Radiological prediction of contralateral extradural haematoma following evacuation of traumatic acute subdural haematoma

ORCID Icon, , , , , , & show all
Pages 367-371 | Received 08 Nov 2020, Accepted 14 Jan 2021, Published online: 11 Feb 2021
 

Abstract

Objectives

To identify radiological predictors of contralateral extradural haematoma (CEDH) in patients undergoing evacuation of acute subdural haematoma (ASDH).

Design

Retrospective case–control study.

Subjects

Patients requiring evacuation of traumatic ASDH via craniotomy/craniectomy with contralateral skull fracture were analysed in two groups: those who developed CEDH postoperatively and those who did not.

Materials and Methods

Retrospective analysis of severe traumatic brain injury admissions over 24 months (2017–2019) at a major trauma centre.
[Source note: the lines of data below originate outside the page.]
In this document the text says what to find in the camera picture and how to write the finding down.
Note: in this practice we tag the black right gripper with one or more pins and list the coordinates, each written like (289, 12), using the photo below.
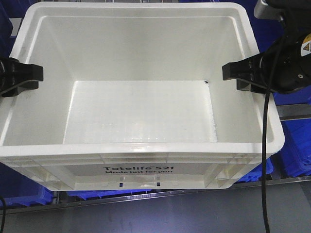
(287, 66)

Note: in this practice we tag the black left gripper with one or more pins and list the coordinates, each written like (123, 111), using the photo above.
(13, 72)

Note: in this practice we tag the white plastic Totelife bin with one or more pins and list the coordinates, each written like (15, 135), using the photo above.
(133, 97)

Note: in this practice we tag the blue bin upper right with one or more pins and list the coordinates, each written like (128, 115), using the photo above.
(295, 155)

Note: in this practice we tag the blue bin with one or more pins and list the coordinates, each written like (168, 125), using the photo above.
(103, 193)
(18, 190)
(295, 155)

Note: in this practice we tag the blue bin lower left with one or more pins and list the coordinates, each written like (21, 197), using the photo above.
(18, 190)

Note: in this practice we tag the blue bin lower middle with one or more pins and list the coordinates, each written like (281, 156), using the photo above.
(103, 193)

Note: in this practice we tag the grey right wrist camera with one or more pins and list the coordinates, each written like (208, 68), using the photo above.
(269, 10)

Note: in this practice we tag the steel shelf front rail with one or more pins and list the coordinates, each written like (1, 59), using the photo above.
(163, 194)

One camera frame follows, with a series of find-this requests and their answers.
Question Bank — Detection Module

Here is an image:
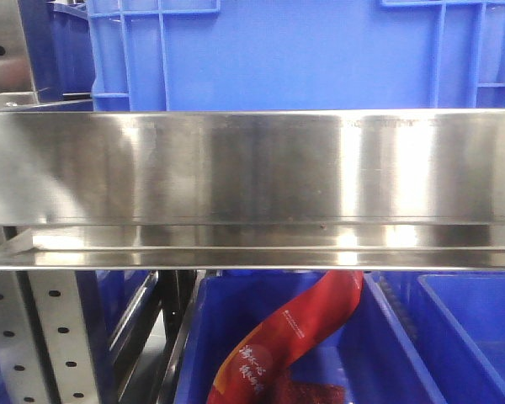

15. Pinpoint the blue bin with bag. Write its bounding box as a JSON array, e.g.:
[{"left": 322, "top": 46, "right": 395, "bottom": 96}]
[{"left": 174, "top": 273, "right": 445, "bottom": 403}]

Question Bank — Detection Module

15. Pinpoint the blue bin at right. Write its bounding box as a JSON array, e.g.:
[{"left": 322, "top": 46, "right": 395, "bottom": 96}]
[{"left": 377, "top": 271, "right": 505, "bottom": 403}]

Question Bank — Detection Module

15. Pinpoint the dark blue bin upper left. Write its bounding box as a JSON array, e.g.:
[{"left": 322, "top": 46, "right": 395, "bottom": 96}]
[{"left": 18, "top": 1, "right": 95, "bottom": 103}]

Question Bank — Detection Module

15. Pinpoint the red printed snack bag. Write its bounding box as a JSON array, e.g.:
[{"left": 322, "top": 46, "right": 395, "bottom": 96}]
[{"left": 207, "top": 270, "right": 364, "bottom": 403}]

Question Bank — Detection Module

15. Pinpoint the light blue ribbed crate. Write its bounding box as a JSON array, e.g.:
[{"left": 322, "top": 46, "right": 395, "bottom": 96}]
[{"left": 87, "top": 1, "right": 505, "bottom": 111}]

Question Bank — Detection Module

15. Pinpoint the stainless steel shelf rail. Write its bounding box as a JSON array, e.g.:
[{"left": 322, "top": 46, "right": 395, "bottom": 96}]
[{"left": 0, "top": 109, "right": 505, "bottom": 271}]

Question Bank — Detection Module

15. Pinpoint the perforated steel upright post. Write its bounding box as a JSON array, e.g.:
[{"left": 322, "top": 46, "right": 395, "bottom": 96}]
[{"left": 0, "top": 270, "right": 115, "bottom": 403}]

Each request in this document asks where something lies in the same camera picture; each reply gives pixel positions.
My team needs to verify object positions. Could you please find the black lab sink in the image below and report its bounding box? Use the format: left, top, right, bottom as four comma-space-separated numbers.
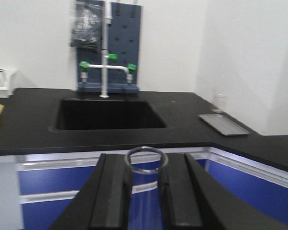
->
48, 98, 173, 133

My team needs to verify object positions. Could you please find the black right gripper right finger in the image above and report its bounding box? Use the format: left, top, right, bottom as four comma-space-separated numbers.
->
158, 153, 288, 230

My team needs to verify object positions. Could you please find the metal tray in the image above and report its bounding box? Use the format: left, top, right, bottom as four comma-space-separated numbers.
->
198, 114, 250, 136

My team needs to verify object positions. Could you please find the white right storage bin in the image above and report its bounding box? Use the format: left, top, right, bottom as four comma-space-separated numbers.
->
0, 69, 17, 98

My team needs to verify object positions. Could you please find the blue drying pegboard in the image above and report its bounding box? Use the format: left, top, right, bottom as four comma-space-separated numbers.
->
74, 1, 142, 94

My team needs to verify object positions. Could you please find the plastic bag on pegboard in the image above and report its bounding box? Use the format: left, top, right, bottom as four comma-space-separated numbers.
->
70, 0, 103, 52

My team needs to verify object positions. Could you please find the tall glass test tube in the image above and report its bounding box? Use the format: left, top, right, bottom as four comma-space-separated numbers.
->
125, 146, 168, 230

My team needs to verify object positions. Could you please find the blue cabinet front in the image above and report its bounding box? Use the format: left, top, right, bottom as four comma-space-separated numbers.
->
16, 147, 288, 230

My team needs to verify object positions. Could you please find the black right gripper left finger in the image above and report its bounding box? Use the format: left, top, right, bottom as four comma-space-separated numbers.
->
49, 154, 132, 230

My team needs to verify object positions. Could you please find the white lab faucet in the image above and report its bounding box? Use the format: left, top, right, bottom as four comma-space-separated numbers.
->
79, 0, 137, 98

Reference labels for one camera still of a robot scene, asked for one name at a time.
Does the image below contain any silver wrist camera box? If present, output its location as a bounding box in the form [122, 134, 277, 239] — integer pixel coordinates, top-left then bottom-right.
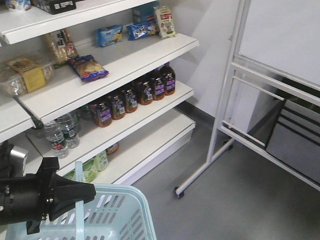
[8, 144, 29, 177]

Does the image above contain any light blue plastic basket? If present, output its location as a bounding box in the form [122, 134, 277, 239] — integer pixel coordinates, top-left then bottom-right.
[3, 161, 157, 240]

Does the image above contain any white metal shelf unit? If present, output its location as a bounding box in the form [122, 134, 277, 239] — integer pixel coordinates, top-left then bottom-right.
[0, 0, 199, 185]

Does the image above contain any white rolling whiteboard stand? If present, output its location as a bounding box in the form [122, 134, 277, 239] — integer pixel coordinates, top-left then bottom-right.
[173, 0, 320, 199]

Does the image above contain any blue chips snack bag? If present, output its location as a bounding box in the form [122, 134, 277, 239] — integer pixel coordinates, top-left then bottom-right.
[67, 54, 109, 82]

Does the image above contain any clear water bottle red label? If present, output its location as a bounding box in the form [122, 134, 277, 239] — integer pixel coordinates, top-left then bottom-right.
[43, 120, 69, 159]

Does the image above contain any clear cookie box yellow band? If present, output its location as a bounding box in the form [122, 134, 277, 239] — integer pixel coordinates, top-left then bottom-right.
[0, 55, 54, 97]

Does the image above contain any blue oreo cookie pack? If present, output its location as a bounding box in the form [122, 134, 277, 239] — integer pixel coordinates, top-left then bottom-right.
[126, 21, 159, 41]

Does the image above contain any grey fabric pocket organizer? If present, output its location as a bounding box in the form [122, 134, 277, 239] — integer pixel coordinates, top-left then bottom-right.
[265, 99, 320, 184]

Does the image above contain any blue cracker pack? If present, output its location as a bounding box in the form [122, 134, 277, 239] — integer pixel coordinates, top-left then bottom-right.
[95, 24, 124, 47]

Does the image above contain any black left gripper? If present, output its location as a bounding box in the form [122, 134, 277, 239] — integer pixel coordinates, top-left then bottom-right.
[0, 157, 96, 235]

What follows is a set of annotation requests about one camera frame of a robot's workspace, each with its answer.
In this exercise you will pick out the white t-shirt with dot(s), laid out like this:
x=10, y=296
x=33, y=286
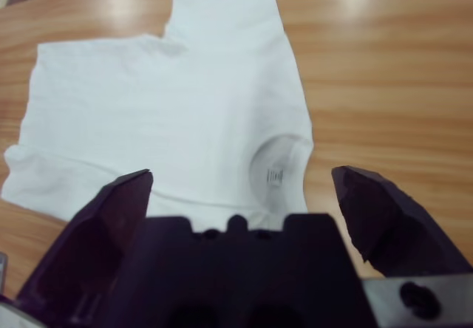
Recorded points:
x=148, y=102

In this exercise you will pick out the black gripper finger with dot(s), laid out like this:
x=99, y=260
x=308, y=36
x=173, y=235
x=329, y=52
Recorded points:
x=85, y=246
x=391, y=224

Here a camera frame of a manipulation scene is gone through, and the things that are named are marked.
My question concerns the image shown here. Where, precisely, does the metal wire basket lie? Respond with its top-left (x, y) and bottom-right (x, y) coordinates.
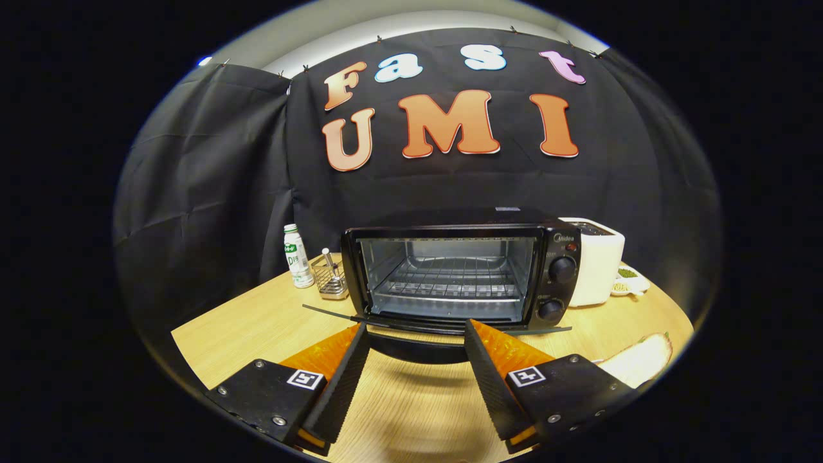
top-left (311, 248), bottom-right (349, 301)

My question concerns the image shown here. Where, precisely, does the black backdrop cloth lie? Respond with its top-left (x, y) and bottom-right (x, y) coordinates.
top-left (113, 27), bottom-right (721, 335)

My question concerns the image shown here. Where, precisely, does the bread and lettuce sandwich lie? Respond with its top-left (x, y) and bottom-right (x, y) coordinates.
top-left (595, 332), bottom-right (674, 389)

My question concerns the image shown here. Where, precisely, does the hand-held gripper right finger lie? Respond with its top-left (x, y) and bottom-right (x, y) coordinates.
top-left (464, 318), bottom-right (637, 454)

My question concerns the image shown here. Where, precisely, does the white divided dish of beans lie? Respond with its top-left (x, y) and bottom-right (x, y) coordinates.
top-left (611, 264), bottom-right (651, 298)

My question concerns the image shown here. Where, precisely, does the white bottle green label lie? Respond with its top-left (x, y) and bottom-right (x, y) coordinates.
top-left (284, 224), bottom-right (315, 289)

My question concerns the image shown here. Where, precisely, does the white pop-up toaster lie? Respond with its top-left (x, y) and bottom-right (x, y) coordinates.
top-left (558, 217), bottom-right (626, 307)

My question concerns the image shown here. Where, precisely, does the black toaster oven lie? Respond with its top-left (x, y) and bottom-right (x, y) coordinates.
top-left (302, 219), bottom-right (583, 365)

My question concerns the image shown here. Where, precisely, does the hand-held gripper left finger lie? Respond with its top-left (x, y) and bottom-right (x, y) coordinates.
top-left (206, 322), bottom-right (372, 457)

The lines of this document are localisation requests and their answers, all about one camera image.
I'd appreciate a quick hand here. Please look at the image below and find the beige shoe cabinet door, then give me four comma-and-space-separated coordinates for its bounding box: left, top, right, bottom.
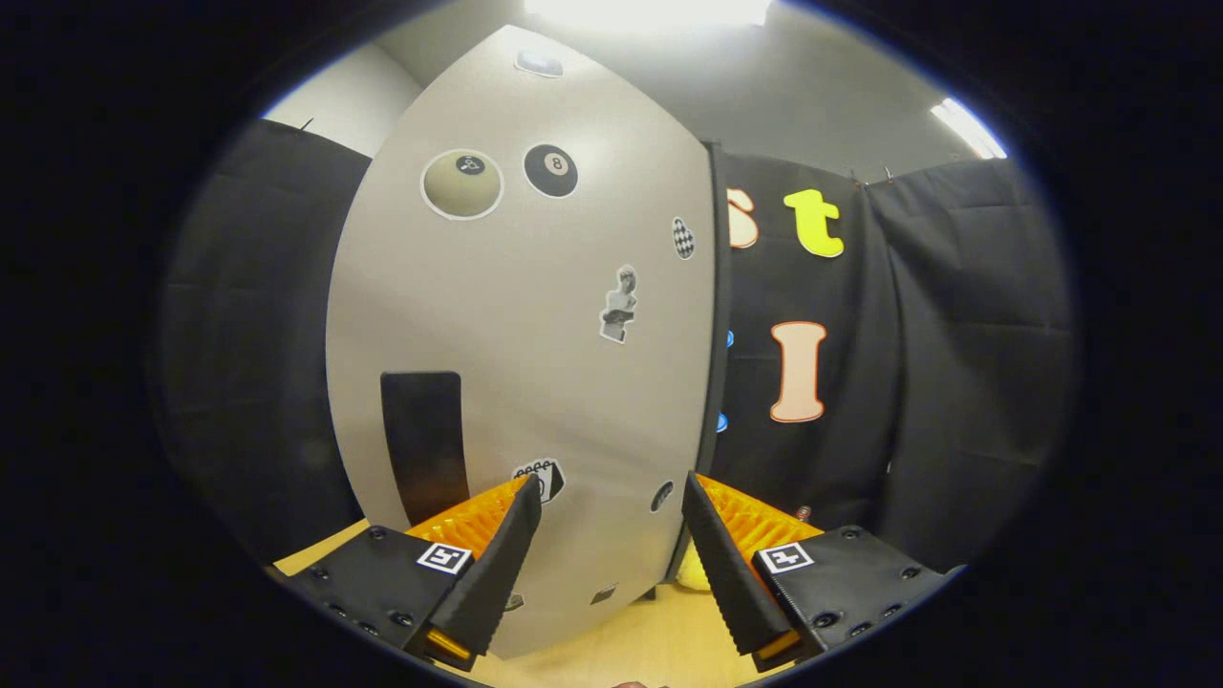
325, 24, 719, 660

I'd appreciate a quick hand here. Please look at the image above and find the black door handle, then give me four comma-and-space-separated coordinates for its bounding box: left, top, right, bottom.
380, 371, 471, 527

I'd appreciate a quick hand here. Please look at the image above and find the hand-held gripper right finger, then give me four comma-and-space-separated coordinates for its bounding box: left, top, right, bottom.
680, 468, 966, 673

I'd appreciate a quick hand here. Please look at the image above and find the wide ceiling light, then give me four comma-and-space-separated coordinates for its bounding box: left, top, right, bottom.
524, 0, 773, 28

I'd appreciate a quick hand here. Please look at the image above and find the narrow ceiling light strip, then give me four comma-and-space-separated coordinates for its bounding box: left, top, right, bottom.
932, 97, 1009, 161

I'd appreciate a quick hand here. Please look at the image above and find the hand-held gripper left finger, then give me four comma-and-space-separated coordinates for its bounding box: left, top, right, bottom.
275, 474, 544, 672

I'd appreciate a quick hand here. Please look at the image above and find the black backdrop cloth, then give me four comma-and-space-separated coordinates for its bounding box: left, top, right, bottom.
158, 119, 1076, 574

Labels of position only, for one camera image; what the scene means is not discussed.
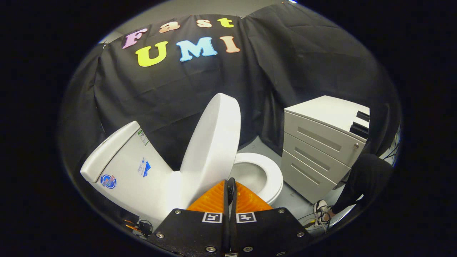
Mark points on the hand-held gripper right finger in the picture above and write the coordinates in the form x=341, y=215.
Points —
x=267, y=232

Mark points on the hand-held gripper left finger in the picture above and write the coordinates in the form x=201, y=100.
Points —
x=192, y=232

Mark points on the white toilet bowl with seat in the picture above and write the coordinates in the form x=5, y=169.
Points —
x=273, y=175

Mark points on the white toilet tank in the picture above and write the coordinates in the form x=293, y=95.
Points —
x=125, y=178

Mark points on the black and white sneaker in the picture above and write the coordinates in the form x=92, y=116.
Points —
x=321, y=210

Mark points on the person's leg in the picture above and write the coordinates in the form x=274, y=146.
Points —
x=367, y=175

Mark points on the grey drawer cabinet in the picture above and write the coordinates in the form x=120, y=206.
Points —
x=321, y=117

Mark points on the black backdrop cloth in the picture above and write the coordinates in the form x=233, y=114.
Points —
x=178, y=89

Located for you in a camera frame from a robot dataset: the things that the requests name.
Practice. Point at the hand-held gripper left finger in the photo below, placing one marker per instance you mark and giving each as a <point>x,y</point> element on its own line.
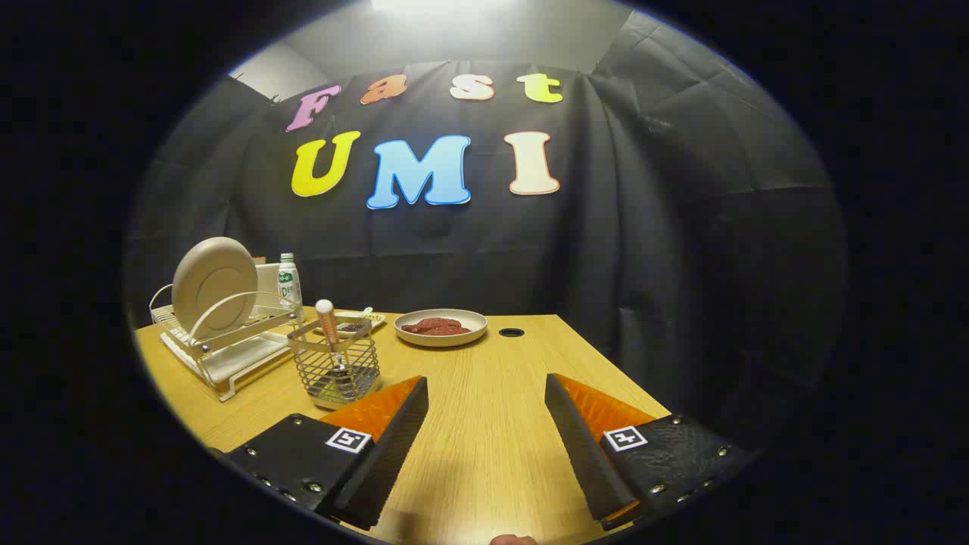
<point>394,446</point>

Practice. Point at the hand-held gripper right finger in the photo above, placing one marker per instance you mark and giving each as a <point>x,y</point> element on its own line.
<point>579,446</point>

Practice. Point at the beige round plate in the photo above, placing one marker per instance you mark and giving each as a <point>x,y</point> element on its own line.
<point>212,284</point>

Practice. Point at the beige plate with meat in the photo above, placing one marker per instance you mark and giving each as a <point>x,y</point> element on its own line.
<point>424,341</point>

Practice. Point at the white divided dish with beans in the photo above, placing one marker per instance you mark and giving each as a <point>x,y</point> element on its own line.
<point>371,318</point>

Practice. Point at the red meat slices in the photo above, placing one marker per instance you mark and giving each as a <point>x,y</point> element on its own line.
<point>435,326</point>

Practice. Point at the white green label bottle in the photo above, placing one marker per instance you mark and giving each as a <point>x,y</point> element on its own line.
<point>288,291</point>

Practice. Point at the black backdrop cloth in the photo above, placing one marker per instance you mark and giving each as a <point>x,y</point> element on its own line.
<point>643,265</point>

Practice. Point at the white toaster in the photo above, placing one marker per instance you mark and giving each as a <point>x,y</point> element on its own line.
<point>269,284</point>

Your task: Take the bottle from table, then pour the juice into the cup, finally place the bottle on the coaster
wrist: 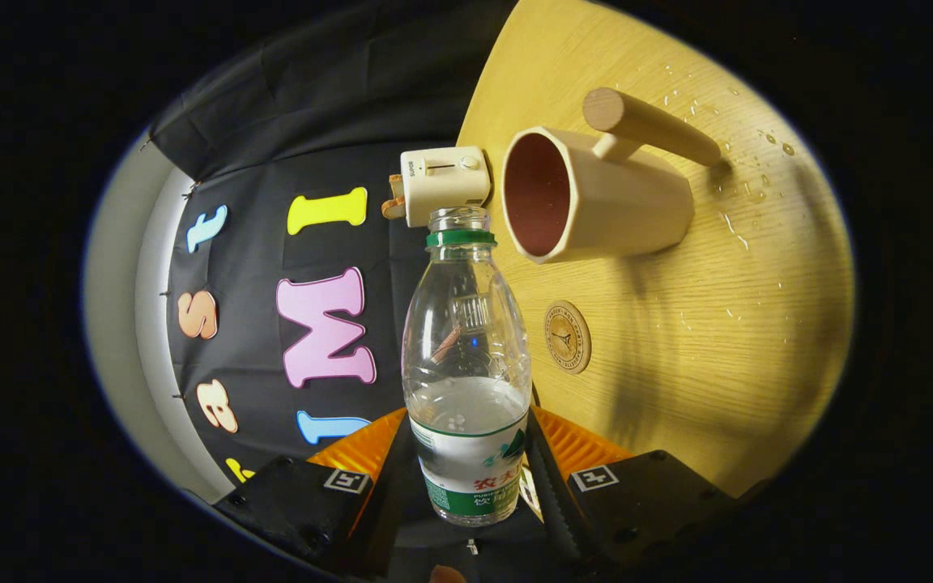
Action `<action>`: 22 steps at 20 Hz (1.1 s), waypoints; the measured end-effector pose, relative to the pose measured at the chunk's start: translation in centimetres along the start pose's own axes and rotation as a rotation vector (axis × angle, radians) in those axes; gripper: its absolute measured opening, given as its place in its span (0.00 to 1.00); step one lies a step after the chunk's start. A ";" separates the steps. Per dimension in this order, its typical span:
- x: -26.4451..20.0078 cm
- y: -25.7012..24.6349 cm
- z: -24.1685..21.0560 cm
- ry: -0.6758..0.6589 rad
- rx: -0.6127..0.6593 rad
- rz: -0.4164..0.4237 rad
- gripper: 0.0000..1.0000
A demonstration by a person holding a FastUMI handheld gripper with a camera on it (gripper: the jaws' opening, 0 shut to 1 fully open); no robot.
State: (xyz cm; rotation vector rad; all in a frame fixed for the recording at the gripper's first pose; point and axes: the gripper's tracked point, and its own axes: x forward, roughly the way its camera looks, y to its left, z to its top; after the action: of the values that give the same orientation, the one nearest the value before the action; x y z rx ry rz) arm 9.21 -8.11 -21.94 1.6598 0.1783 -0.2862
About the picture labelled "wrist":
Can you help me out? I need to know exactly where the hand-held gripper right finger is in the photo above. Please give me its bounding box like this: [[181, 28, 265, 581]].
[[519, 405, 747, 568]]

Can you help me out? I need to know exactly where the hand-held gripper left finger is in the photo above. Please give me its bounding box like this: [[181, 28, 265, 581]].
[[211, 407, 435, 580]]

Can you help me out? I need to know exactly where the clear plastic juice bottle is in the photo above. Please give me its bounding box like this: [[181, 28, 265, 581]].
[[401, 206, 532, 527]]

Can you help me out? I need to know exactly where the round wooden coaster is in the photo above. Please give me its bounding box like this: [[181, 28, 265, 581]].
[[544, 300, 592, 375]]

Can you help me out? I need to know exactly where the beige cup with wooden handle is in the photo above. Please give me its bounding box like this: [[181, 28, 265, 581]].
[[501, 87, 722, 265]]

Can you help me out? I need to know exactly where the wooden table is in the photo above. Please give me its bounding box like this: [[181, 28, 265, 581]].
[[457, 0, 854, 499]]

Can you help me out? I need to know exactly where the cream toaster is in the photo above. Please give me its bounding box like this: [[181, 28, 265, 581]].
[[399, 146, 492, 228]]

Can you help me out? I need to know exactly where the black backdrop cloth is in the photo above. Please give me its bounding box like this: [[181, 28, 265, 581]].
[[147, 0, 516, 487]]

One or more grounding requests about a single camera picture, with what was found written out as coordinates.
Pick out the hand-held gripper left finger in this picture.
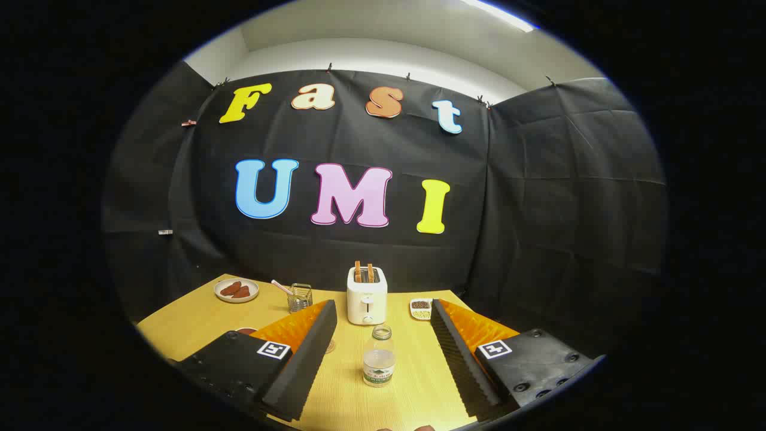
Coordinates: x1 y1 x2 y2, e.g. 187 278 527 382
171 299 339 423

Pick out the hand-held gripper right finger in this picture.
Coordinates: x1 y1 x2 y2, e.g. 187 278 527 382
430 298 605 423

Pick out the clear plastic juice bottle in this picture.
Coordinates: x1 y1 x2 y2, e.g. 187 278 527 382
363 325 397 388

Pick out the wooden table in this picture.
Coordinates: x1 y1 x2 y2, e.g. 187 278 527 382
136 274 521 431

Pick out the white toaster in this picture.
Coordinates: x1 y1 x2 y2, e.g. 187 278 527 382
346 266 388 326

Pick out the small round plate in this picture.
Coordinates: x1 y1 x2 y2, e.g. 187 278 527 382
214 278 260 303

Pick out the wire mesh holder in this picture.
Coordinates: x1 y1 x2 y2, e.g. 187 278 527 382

Pre- and post-operative CT scans were reviewed by a Consultant Neuroradiologist for initial fracture haematoma (FH) and specific contralateral skull fracture features (CLFF) comprising: complex petrous fracture, suture diastasis and fractures involving foramen spinosum or middle meningeal groove (MMG).

Results

35 patients had ASDH evacuation (age: 11–74); 7 with craniotomy, 28 with craniectomy. 9/35 developed CEDH of whom 7 underwent bilateral craniotomy/craniectomy. 8/9 with CEDH had FH, 6/26 of those without CEDH had FH. All patients with CEDH had CLFF. 6/9 had >1 CLFF. CLFF was identified in 9/26 patients without CEDH and only 3/26 non-CEDH had >1 CLFF. Analysis using univariate logistic regression identified statistically significant factors for the development of CEDH which were: younger age, FH on initial CT, increasing number of CLFF and MMG involvement alone. After multivariate analysis, only younger age and FH were significant.

Conclusions

FH and CLFF on CT enable prediction of CEDH in patients undergoing evacuation of traumatic ASDH. These features raise a high index of suspicion for this complication and may expedite investigation and management for CEDH.

Disclosure statement

The authors have no conflict of interest to declare in this work.